Notruf. Ein Zug ist entgleist. Der erste Rettungswagen trifft ein. Verletzte bluten, schreien - andere sind apathisch, stehen unter Schock. Einer rührt sich gar nicht mehr. Herz-Kreislaufversagen. Eine sogenannte Großlage - allerdings eine simulierte, mit Schauspielern. Die Katastrophenschutzübung am Sonntag in Aachen wirkt so echt, dass vorbeifahrende Radler von einem Unfall ausgehen. Tatsächlich testen Wissenschaftler der RWTH Aachen eine Datenbrille, die medizinische Einsatzkräfte in Großlagen entlasten und die Versorgung von Unfallopfern verbessern soll.

Wer braucht am dringendsten Hilfe: Der Mann mit dem offenen Beinbruch, die stöhnende Frau mit dem abstehenden Fuß? Normalerweise entscheidet der Notarzt. "Aber der ist vor Ablauf einer Stunde selten da", sagt Czaplik, Leiter der Forschungsgruppe Audime am Aachener Klinikum und selbst erfahrener Notarzt. Der am nächsthöchsten Qualifizierte muss ran, in der Regel der Rettungsassistent. "Man verlangt von den Helfern, Dinge zu tun, für die sie normalerweise gar nicht ausgebildet sind oder nicht genügend trainiert haben", sagt Czaplik.

Bei der Übung tragen Rettungsassistenten wie Mentor Krasniqi die neu entwickelte Datenbrille mit eingebauter Kamera und ein Headset. Darüber kann man einen Telemediziner zuschalten. Der sieht über eine in der Brille integrierte Kamera auf seinem Bildschirm in Echtzeit das, was Krasniqi sieht. Der Arzt ist so quasi vor Ort mit dabei und kann erste Behandlungen einleiten. "Es ist gut, wenn man nicht mehr allein entscheiden muss", sagt der 33-jährige Rettungsassistent nach der Übung - auch wenn es an einigen Stellen noch etwas gehakt habe. "Das muss sich einspielen."

Fehlerquote bei Entscheidungsfindung durch Datenbrille gesunken

Da es nur einen dezentralen Arzt gibt, müssen andere Einsatzkräfte auf eine andere Hilfe der Brille zurückgreifen: In einem Display erscheinen Fragen, die bei der Entscheidung helfen, welches Opfer am dringendsten Hilfe braucht. Es ist der Standard der Deutschen Gesellschaft für Katastrophenmedizin: Atmet der Patient, ist er bei Bewusstsein, ist der Kreislauf gestört? Alles muss schnell gehen. Opfer bekommen Karten umgehängt, rot gelb und grün für Priorität 1, 2 und 3.
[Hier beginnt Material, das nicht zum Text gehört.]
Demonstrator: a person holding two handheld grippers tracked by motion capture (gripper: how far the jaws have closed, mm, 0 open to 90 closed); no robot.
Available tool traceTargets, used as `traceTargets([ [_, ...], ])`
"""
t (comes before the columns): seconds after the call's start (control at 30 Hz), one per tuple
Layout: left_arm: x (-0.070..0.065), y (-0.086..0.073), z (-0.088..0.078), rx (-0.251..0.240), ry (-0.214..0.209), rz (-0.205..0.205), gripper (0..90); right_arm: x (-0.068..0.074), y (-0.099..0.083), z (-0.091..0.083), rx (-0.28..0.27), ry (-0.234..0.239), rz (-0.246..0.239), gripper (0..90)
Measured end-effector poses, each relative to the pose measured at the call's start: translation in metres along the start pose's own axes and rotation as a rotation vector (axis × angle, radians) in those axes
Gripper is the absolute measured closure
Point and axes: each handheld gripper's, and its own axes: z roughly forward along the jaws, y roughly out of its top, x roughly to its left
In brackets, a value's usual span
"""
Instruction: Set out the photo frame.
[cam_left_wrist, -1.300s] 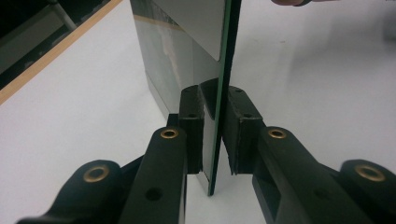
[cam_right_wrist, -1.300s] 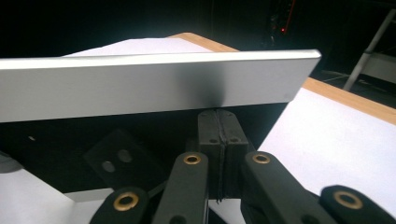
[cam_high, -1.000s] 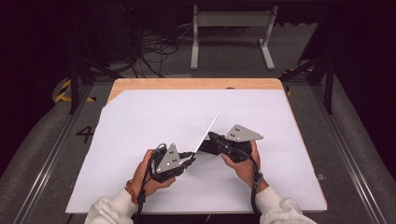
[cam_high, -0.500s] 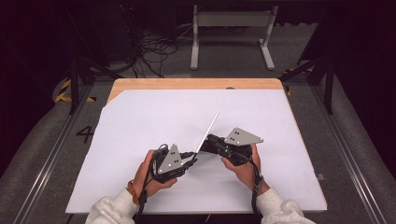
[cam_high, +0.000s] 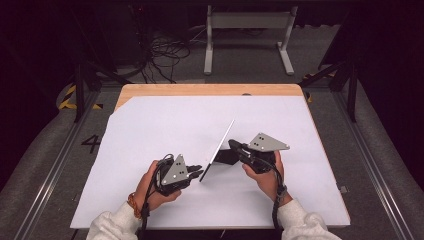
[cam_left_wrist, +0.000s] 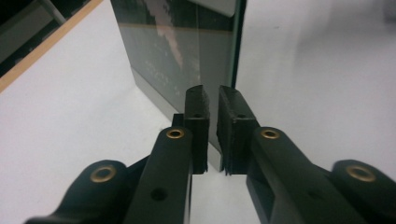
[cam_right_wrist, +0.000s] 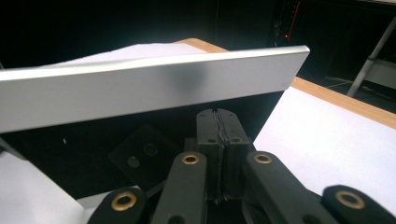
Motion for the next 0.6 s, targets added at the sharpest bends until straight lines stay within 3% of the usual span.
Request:
traceTargets([
  [0.17,0.0008,-0.0004,0.0072,0.0,-0.01,-0.019,86.5,0.0036,0.004,0.003,-0.009,0.001,-0.007,89.5],
  [0.27,-0.0019,0.0014,0.0101,0.005,-0.007,-0.004,87.7,0.0062,0.0042,0.0036,-0.007,0.01,-0.012,89.6],
  [0.6,-0.0061,0.0048,0.0104,-0.009,-0.013,-0.009,88.9,0.0096,0.0045,0.0047,-0.003,0.029,-0.015,89.7],
])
Die Katastrophe bei der Duisburger Loveparade, der Terroranschlag auf einen Weihnachtsmarkt in Berlin - selbst erfahrene Helfer können sich Czaplik zufolge in extremen Situationen nicht unbedingt auf ihre Intuition verlassen. "Aufgrund des Stresses in dieser Situation können die Helfer vielleicht nicht klar genug denken", sagt er. In der Überforderung komme es zu Fehlern.

16 Verletzte, zwei entgleiste Waggons. In Aachen rettet ein Einsatzteam die Verletzten mit Unterstützung der Datenbrille, das andere ohne. Wer arbeitet schneller, wer macht bei seinen Entscheidungen weniger Fehler? Wie empfinden die Helfer die Unterstützung? Die Wissenschaftler werden den Einsatz später auswerten.
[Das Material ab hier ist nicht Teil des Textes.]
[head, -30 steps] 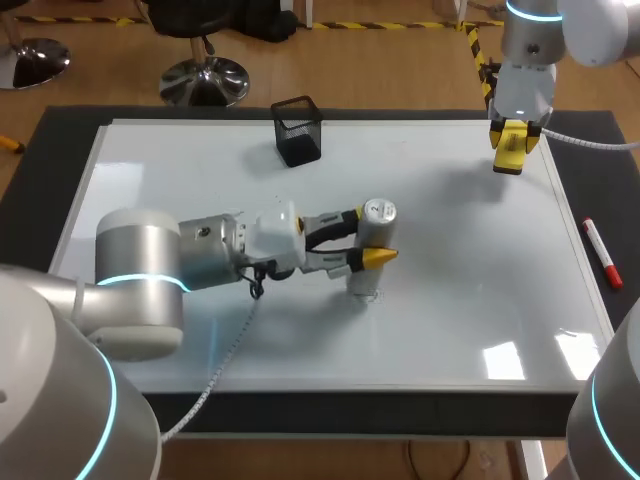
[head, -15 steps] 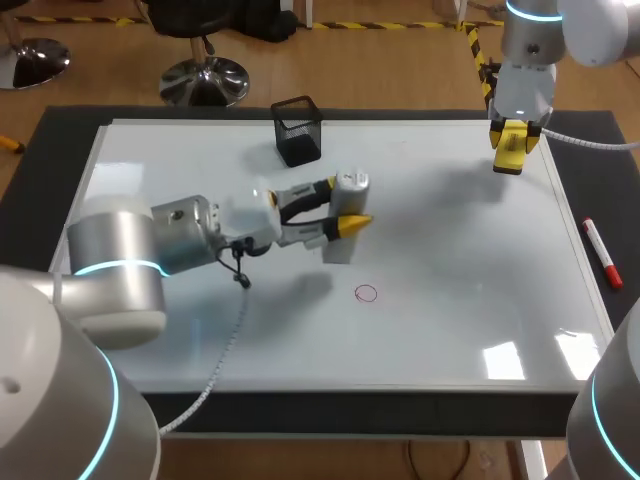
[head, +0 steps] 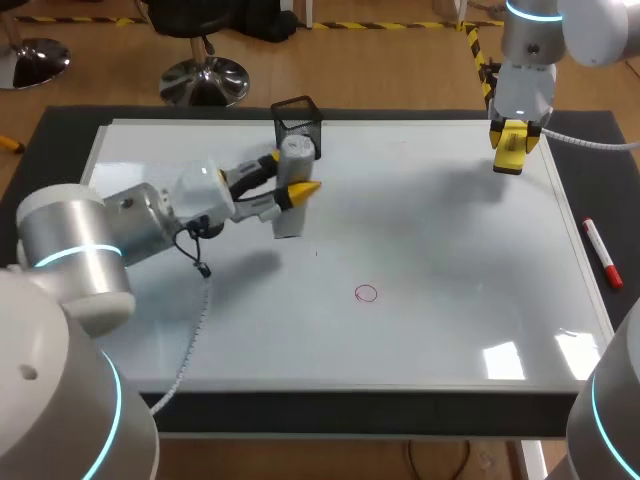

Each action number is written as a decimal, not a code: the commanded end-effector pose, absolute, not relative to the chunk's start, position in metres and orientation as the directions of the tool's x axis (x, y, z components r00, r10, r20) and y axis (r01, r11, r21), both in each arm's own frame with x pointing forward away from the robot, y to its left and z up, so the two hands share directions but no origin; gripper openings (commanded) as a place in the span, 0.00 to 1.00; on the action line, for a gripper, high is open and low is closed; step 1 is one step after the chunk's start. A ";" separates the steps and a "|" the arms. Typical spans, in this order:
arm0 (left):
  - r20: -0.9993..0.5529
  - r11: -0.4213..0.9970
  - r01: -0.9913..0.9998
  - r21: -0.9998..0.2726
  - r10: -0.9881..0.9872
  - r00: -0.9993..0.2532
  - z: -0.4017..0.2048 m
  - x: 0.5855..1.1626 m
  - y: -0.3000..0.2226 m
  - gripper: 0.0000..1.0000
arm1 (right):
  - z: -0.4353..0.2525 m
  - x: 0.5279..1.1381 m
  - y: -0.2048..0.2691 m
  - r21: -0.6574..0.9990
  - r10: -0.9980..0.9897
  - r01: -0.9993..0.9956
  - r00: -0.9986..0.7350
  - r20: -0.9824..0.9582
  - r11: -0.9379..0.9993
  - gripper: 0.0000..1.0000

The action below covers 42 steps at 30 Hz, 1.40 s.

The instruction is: Pick up the inspection probe, press it on each red-marked spot on the whiteboard one by one, put down the probe, pick up the eraser, and wipe off all the red marks.

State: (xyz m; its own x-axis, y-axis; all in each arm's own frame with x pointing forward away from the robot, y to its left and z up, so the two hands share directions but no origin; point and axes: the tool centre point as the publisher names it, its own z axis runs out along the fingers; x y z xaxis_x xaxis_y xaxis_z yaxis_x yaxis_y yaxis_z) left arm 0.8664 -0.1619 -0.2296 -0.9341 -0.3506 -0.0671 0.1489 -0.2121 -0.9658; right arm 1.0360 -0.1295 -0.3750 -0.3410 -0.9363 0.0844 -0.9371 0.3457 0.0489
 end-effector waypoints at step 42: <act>0.027 -0.244 0.119 -0.962 -0.522 -0.852 -0.242 0.975 -0.029 0.00 | -0.374 1.037 -0.130 0.049 -0.937 -0.938 -0.339 0.088 0.344 0.00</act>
State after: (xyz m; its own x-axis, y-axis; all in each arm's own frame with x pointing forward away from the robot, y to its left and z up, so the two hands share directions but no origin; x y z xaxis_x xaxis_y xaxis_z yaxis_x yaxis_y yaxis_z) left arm 0.9730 -0.0285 -0.2405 -0.8510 -0.5244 0.0270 0.1167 -0.2391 -0.9639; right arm 1.0360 -0.1295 -0.3750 -0.3410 -0.9363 0.0844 -0.9371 0.3457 0.0489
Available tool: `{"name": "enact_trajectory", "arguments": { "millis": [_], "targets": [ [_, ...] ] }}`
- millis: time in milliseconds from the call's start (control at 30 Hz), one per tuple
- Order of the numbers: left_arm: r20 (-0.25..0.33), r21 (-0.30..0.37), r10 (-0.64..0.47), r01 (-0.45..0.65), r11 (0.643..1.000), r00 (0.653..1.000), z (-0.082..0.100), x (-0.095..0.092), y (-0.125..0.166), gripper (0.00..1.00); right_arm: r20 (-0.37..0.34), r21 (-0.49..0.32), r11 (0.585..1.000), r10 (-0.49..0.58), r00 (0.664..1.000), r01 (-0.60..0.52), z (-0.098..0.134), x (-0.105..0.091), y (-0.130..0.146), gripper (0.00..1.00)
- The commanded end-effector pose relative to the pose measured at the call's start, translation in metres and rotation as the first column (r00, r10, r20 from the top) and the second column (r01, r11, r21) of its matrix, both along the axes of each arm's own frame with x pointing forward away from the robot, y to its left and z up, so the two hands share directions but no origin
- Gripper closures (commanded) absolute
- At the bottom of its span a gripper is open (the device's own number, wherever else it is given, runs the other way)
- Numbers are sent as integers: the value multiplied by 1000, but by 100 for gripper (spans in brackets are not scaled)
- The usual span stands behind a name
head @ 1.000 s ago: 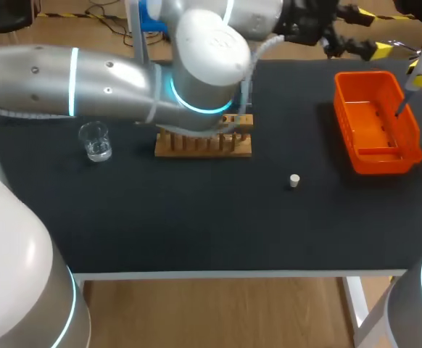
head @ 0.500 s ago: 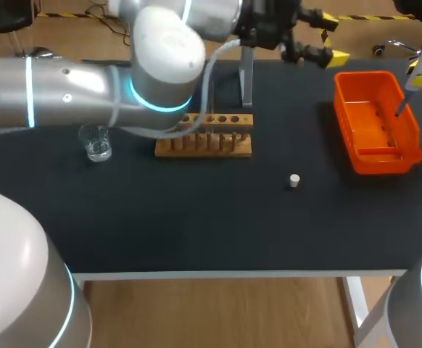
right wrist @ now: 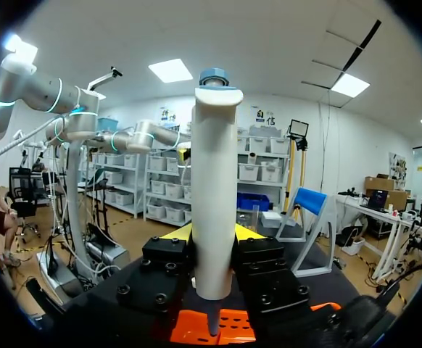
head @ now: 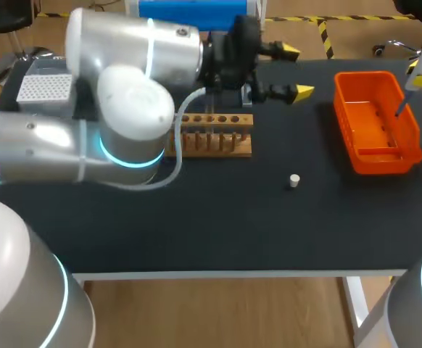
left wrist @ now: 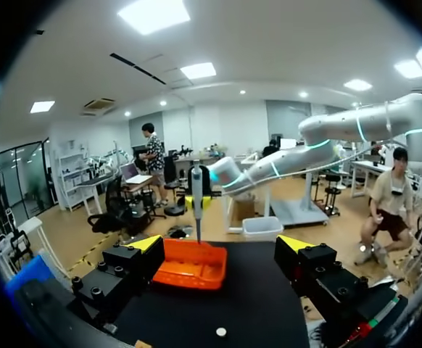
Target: Invert the test tube, pick up the pipette, mount the tip to pipette, aspirate from beaker and dispense into the tube, eject the tip, return the pipette, and cap with the stopper.
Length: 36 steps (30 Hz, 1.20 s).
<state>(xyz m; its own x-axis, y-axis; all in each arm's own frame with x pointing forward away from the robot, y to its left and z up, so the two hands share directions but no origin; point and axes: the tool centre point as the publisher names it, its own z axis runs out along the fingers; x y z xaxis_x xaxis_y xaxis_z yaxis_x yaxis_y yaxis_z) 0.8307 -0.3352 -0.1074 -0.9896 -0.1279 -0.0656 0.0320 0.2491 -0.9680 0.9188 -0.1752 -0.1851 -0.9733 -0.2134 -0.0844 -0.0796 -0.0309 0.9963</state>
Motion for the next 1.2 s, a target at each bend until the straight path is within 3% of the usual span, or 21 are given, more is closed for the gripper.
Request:
{"name": "enact_trajectory", "arguments": {
  "millis": [33, 567, 900, 1200],
  "targets": [
    [11, -84, 21, -20, 996, 1000, -14, -10, 16, 0, 1, -4, 1000, 1, 1000, -1, 1, 0, 0, 100],
    [3, -168, 67, -66, 984, 998, -38, -11, 43, 0, 1, -4, 1000, 1, 1000, -1, 1, 0, 0, 100],
    [32, -195, 96, -87, 977, 995, -37, -15, 63, 0, 1, -4, 1000, 1, 1000, -1, 1, 0, 0, 100],
    [-6, -191, 30, -30, 981, 1000, -32, -10, 69, 0, 1, -4, 1000, 1, 1000, -1, 1, 0, 0, 100]
  ]
}}
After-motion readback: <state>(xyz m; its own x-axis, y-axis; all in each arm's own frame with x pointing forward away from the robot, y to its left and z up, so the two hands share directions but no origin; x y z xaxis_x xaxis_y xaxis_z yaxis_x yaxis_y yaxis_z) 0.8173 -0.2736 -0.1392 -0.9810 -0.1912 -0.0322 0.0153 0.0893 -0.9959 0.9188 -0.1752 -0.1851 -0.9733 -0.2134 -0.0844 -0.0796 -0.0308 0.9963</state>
In bisherigen Versuchen ist die Fehlerquote nach Angaben der Forscher bei Entscheidungen mit der Datenbrille deutlich gesunken. Auf der anderen Seite kostet der Einsatz mit Brille aber etwas mehr Zeit. "Das ist eine der zentralen Fragestellungen, ob dieses Mehr an Zeit - wir reden über Sekunden - durch das Mehr an Versorgungsqualität gerechtfertigt ist", sagt Czaplik. "Wir gehen davon aus."